Nickelodeon Brazil
- Final logo used from 29 August 2023 to 1 January 2026
- Country: Brazil
- Headquarters: São Paulo, Brazil

Programming
- Languages: Portuguese English (via SAP)
- Picture format: 1080i HDTV (downscaled to 480i for the SD feed)

Ownership
- Owner: Paramount Networks Americas (Paramount Skydance Corporation)
- Parent: Nickelodeon Group
- Sister channels: Nick Jr. (Brazil); MTV (Brazil); Comedy Central (Brazil);

History
- Launched: 20 December 1996; 29 years ago
- Closed: 1 January 2026; 8 months ago

= Nickelodeon (Brazil) =

Defunct Brazilian pay television channel (1996–2026)

Nickelodeon was a Brazilian children's pay television channel. It was launched in 1996 as a standalone feed of Nickelodeon Latin America in Portuguese with its own programming and series.

==History==
Nickelodeon Brazil was launched on 20 December 1996, as a child-oriented channel, being the main competitor of Cartoon Network, which was launched three years earlier. On 1 October 1997, it launched on NET-Multicanal with 80% of the programming in Portuguese and the remaining 20% in English. This was following one of the conclusions by the focus group, which opted for content in English rather than dubbed in Spanish. The channel was not affected by the 1997 dubbers' strike, as most of its content was already dubbed in advance.

On 13 February 2006, Nick at Nite was launched in Brazil, and aired on weeknights from 10 pm to 6 am.

On 4 June 2007, the channel launched "Nickers", a live-action show with two hosts introducing shows and music. It followed the same concept and was similar to Disney Channel's Zapping Zone. The block was discontinued on all feeds in December 2008. Also in 2008, a Nick Jr. channel was launched, previously a programming block on Nickelodeon.

In 2009, a new segment called Nick Hits, which aired classic Nicktoons, replaced Nick at Nite on weekends. On 5 April 2010, Nickelodeon Brazil was rebranded to match with other Nickelodeon networks around the world at the time.
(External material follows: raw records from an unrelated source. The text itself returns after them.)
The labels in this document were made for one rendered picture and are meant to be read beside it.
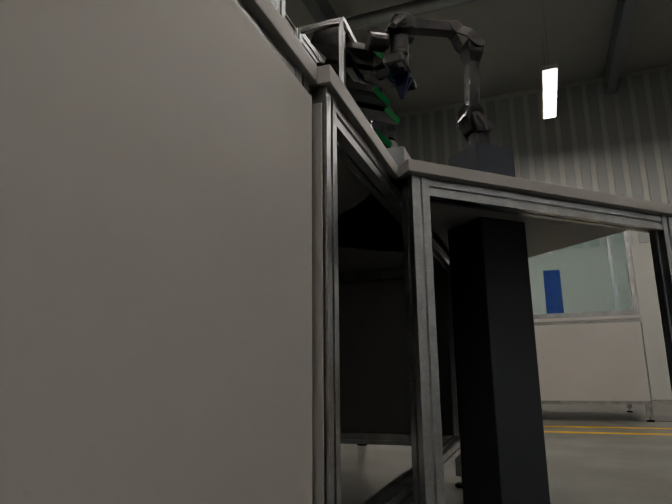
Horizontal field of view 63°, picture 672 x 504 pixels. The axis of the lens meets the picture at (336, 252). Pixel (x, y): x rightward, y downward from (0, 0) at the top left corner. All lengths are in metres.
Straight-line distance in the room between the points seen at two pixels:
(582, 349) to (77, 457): 5.18
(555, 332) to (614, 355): 0.51
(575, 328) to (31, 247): 5.23
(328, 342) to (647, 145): 10.23
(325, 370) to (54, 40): 0.52
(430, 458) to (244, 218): 0.73
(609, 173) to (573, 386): 5.85
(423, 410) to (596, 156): 9.72
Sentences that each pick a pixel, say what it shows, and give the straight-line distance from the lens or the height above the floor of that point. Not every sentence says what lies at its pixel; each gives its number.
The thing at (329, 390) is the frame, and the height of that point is 0.38.
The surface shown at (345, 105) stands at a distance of 0.93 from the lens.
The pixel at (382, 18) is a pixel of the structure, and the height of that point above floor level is 4.91.
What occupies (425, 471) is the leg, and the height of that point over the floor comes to 0.21.
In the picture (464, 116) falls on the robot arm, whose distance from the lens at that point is 1.77.
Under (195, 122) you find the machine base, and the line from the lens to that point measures 0.54.
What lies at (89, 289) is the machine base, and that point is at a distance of 0.40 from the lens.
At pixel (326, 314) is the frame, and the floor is 0.48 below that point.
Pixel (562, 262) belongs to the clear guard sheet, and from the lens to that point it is 5.55.
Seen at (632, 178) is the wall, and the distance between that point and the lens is 10.61.
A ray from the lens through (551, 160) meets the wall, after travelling 10.66.
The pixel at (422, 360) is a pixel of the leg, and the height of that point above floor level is 0.43.
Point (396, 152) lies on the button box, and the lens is 1.40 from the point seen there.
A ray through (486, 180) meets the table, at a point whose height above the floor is 0.84.
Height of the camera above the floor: 0.40
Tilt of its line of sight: 13 degrees up
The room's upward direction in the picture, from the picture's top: 1 degrees counter-clockwise
Also, Nick Hits was removed and classic Nicktoons seen on the block became part of Nick at Nite.

In August 2010, Nickelodeon started to rerun the animated series Avatar: The Last Airbender to promote the film The Last Airbender, with this, a new on-air logo showed when the series was airing, an arrow blurring takes on or off in the Nickelodeon logo.
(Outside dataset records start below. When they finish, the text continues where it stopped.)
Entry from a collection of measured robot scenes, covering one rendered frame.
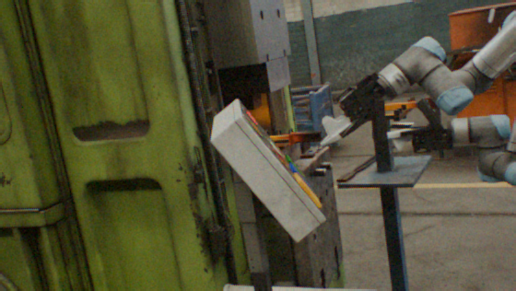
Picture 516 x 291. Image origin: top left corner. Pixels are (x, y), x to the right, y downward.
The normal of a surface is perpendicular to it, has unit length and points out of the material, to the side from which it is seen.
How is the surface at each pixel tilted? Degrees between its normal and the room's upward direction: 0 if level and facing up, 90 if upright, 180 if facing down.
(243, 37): 90
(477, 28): 90
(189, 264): 90
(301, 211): 90
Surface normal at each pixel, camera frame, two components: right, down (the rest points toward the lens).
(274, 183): 0.06, 0.19
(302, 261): -0.36, 0.25
On 1 January 2015, the Nick at Nite block was discontinued.

On 17 October 2023, Nickelodeon Brazil delocalised and started to use some assets from EMEAA. Trailers became textless and end credits were replaced with short credits along with dubbing credits. However, it still retained some localization, such as advertisements, localised text on selected trailers, and opt-outs for local programming.
===Closure===
On 7 October 2025, Paramount announced that all of its networks, including Nickelodeon, would close in Brazil on 31 December 2025, due to high operational costs in the respective country, declining ratings for pay television in Brazil and the Brazilian pay TV crisis.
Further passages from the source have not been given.